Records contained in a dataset
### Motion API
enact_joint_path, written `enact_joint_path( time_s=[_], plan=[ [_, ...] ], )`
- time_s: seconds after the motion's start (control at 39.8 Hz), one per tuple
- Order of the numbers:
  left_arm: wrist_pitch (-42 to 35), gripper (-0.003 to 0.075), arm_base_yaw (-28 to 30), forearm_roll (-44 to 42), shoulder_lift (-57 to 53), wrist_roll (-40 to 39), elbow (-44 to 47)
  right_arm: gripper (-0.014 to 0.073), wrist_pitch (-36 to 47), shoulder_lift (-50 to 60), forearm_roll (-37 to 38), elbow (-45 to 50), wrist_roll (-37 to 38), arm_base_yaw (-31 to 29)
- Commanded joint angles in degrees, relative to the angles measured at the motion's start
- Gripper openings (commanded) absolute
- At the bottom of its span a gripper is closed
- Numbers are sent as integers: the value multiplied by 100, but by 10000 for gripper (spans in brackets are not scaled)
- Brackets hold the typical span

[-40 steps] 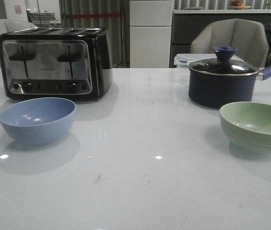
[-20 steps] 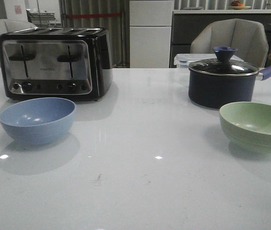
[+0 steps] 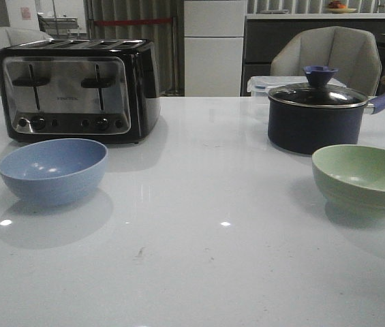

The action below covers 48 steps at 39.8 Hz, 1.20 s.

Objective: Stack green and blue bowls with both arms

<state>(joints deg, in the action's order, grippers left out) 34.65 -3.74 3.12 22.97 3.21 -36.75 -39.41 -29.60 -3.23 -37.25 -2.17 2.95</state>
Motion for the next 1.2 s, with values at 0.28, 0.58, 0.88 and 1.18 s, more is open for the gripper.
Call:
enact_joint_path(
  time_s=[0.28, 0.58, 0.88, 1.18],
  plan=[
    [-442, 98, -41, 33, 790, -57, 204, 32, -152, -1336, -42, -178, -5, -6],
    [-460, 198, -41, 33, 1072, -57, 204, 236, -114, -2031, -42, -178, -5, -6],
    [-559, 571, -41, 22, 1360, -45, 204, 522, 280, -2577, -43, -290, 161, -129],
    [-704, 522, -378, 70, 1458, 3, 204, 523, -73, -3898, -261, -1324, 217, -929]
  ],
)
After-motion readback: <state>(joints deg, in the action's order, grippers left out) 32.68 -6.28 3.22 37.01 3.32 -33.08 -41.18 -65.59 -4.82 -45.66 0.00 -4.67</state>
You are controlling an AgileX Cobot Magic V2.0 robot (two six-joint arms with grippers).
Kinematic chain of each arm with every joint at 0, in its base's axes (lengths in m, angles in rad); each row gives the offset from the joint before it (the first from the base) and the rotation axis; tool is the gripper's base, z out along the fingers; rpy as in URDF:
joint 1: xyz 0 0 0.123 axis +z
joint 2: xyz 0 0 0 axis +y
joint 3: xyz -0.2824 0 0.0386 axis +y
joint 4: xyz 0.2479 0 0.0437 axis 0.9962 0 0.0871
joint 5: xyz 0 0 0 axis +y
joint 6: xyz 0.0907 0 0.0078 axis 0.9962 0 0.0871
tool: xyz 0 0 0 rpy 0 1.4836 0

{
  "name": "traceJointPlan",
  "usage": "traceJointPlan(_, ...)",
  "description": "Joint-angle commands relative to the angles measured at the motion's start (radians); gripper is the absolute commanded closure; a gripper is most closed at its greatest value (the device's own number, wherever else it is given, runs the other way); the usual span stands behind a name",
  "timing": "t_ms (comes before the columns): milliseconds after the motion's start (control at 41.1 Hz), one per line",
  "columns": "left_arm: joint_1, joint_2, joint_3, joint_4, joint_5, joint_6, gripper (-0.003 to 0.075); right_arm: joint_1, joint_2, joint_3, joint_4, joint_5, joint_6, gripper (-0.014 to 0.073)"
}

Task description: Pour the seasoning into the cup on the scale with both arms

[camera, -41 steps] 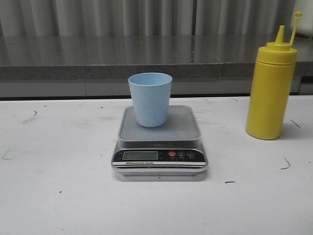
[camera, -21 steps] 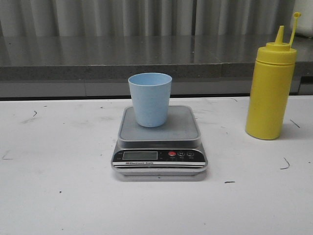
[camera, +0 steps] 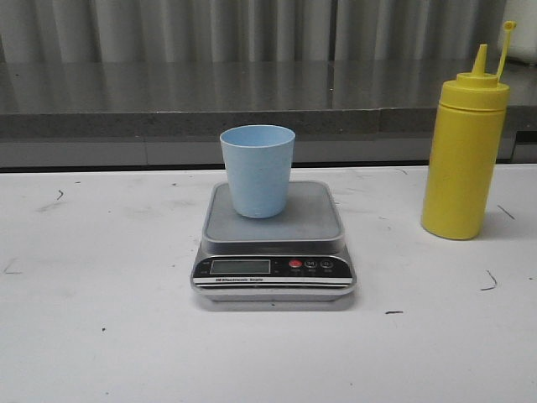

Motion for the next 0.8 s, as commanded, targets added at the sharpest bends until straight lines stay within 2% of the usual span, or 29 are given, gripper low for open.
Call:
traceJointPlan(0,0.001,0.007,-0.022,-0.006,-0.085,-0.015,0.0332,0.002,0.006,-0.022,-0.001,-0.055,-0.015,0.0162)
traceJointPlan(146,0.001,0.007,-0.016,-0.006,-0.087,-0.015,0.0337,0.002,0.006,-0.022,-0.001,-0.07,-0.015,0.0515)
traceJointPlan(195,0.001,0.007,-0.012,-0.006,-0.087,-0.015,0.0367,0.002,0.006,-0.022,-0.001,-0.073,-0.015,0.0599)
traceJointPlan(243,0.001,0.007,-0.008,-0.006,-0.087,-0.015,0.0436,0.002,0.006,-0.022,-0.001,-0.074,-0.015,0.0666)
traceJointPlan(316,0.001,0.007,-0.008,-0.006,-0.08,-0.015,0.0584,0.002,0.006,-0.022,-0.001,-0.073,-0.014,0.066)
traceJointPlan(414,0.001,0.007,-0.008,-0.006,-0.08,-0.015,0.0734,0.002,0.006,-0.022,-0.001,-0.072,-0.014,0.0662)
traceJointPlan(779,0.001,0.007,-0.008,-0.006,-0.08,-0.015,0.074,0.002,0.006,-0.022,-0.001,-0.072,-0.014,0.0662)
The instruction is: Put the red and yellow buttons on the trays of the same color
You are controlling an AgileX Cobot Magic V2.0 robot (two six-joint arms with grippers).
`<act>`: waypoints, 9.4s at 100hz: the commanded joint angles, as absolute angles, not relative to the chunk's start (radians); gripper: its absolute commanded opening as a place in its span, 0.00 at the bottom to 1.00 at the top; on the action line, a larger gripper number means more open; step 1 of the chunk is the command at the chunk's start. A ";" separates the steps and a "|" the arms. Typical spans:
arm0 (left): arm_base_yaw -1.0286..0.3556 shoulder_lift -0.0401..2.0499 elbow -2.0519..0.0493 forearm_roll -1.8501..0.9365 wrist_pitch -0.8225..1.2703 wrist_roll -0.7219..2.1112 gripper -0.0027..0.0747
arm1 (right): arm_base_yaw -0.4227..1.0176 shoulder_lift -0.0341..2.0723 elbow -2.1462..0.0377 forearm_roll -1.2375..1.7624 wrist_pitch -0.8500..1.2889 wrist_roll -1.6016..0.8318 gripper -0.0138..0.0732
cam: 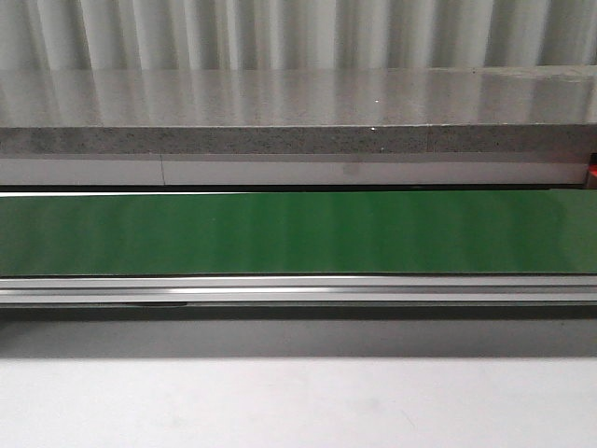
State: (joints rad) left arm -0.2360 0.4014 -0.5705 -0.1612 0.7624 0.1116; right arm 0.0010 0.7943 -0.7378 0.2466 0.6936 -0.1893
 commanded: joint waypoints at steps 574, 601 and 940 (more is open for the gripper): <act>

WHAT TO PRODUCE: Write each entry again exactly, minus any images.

COMPLETED EXERCISE:
### Motion API
enact_joint_path, written `enact_joint_path( time_s=[_], plan=[ [_, ...] ], )`
- time_s: seconds after the motion's start (control at 39.8 Hz), one per tuple
- Order of the numbers:
  left_arm: wrist_pitch (-42 to 35), gripper (-0.003 to 0.075), arm_base_yaw (-28 to 30), forearm_roll (-44 to 42), shoulder_lift (-57 to 53), wrist_roll (-40 to 39), elbow (-44 to 47)
  right_arm: gripper (-0.014 to 0.073), wrist_pitch (-36 to 47), shoulder_lift (-50 to 60), forearm_roll (-37 to 38), elbow (-45 to 50), wrist_roll (-37 to 38), arm_base_yaw (-31 to 29)
- Commanded joint angles in degrees, relative to the angles measured at the motion's start
- Gripper openings (commanded) absolute
- At the bottom of its span a gripper is closed
- Numbers are sent as integers: the value multiplied by 100, but by 10000 for gripper (spans in brackets are not scaled)
- Brackets hold the typical span

[-40 steps] 
[-20 steps] 
[+0 steps] 

The action below covers 48 steps at 39.8 Hz, 1.20 s.

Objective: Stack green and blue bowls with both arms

<state>(joints deg, in the action's order, grippers left out) 34.65 -3.74 3.12 22.97 3.21 -36.75 -39.41 -29.60 -3.23 -37.25 -2.17 2.95</state>
Motion for the next 1.2 s, with values at 0.28, 0.58, 0.88 and 1.18 s, more is open for the gripper.
Call:
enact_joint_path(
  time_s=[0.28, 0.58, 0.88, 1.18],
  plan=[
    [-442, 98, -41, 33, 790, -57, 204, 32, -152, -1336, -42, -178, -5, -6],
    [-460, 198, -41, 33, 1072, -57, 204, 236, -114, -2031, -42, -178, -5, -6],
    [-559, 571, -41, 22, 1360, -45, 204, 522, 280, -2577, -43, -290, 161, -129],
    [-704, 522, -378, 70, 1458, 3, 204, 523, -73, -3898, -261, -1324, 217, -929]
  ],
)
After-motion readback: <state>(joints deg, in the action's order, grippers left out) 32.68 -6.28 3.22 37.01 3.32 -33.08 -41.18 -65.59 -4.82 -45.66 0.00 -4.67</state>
You are controlling an AgileX Cobot Magic V2.0 robot (two six-joint arms with grippers).
Kinematic chain of each arm with every joint at 0, in its base's axes (lengths in m, angles in rad); each row gives the offset from the joint before it (the first from the base) and the rotation axis; tool is the gripper's base, z out along the fingers; rpy as in URDF:
joint 1: xyz 0 0 0.123 axis +z
joint 2: xyz 0 0 0 axis +y
joint 3: xyz -0.2824 0 0.0386 axis +y
joint 4: xyz 0.2479 0 0.0437 axis 0.9962 0 0.0871
joint 5: xyz 0 0 0 axis +y
joint 6: xyz 0.0907 0 0.0078 axis 0.9962 0 0.0871
tool: xyz 0 0 0 rpy 0 1.4836 0

{
  "name": "traceJointPlan",
  "usage": "traceJointPlan(_, ...)",
  "description": "Joint-angle commands relative to the angles measured at the motion's start (radians); gripper is the absolute commanded closure; a gripper is most closed at its greatest value (the device's own number, wherever else it is given, runs the other way); the usual span stands behind a name",
  "timing": "t_ms (comes before the columns): milliseconds after the motion's start (control at 41.1 Hz), one per line",
  "columns": "left_arm: joint_1, joint_2, joint_3, joint_4, joint_5, joint_6, gripper (-0.003 to 0.075); right_arm: joint_1, joint_2, joint_3, joint_4, joint_5, joint_6, gripper (-0.014 to 0.073)"
}

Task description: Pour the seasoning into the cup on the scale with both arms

[camera, -41 steps] 
[camera, -21 steps] 
[camera, +0 steps] 

Motion for the next 0.8 s, as commanded, targets added at the sharpest bends until straight lines stay within 2% of the usual span, or 29 are given, gripper low for open.
Call:
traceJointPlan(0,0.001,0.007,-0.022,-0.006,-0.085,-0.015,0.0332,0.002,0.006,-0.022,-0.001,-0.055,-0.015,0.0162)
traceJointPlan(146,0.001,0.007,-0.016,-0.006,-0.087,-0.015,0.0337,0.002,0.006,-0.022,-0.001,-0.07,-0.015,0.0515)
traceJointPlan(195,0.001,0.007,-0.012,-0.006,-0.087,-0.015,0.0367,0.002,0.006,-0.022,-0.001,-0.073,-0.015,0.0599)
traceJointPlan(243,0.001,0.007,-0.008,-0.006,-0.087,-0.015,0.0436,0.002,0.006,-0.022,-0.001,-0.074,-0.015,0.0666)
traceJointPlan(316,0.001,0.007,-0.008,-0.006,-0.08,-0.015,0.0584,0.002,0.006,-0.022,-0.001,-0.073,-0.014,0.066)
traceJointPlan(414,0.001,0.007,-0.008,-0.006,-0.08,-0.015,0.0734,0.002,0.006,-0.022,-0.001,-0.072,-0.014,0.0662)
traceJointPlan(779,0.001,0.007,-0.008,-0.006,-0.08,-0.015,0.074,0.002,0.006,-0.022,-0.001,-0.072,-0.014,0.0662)
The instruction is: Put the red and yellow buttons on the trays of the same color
You are controlling an AgileX Cobot Magic V2.0 robot (two six-joint arms with grippers).
`<act>`: waypoints, 9.4s at 100hz: the commanded joint angles, as absolute angles, not relative to the chunk's start (radians); gripper: its absolute commanded opening as a place in its span, 0.00 at the bottom to 1.00 at the top; on the action line, a larger gripper number means more open; step 1 of the chunk is the command at the chunk's start. A ";" separates the steps and a "|" the arms. Typical spans:
arm0 (left): arm_base_yaw -1.0286..0.3556 shoulder_lift -0.0401..2.0499 elbow -2.0519..0.0493 forearm_roll -1.8501..0.9365 wrist_pitch -0.8225..1.2703 wrist_roll -0.7219..2.1112 gripper -0.0027..0.0747
arm1 (right): arm_base_yaw -0.4227..1.0176 shoulder_lift -0.0341..2.0723 elbow -2.1462..0.0377 forearm_roll -1.2375..1.7624 wrist_pitch -0.8500..1.2889 wrist_roll -1.6016..0.8318 gripper -0.0138..0.0732
cam: 
State: (joints rad) left arm -0.2360 0.4014 -0.5705 -0.1612 0.7624 0.1116; right arm 0.0010 0.7943 -0.7378 0.2466 0.6936 -0.1893
 commanded: joint waypoints at steps 574, 601 and 940 (more is open for the gripper): <act>

Nothing remains to be done for this exercise.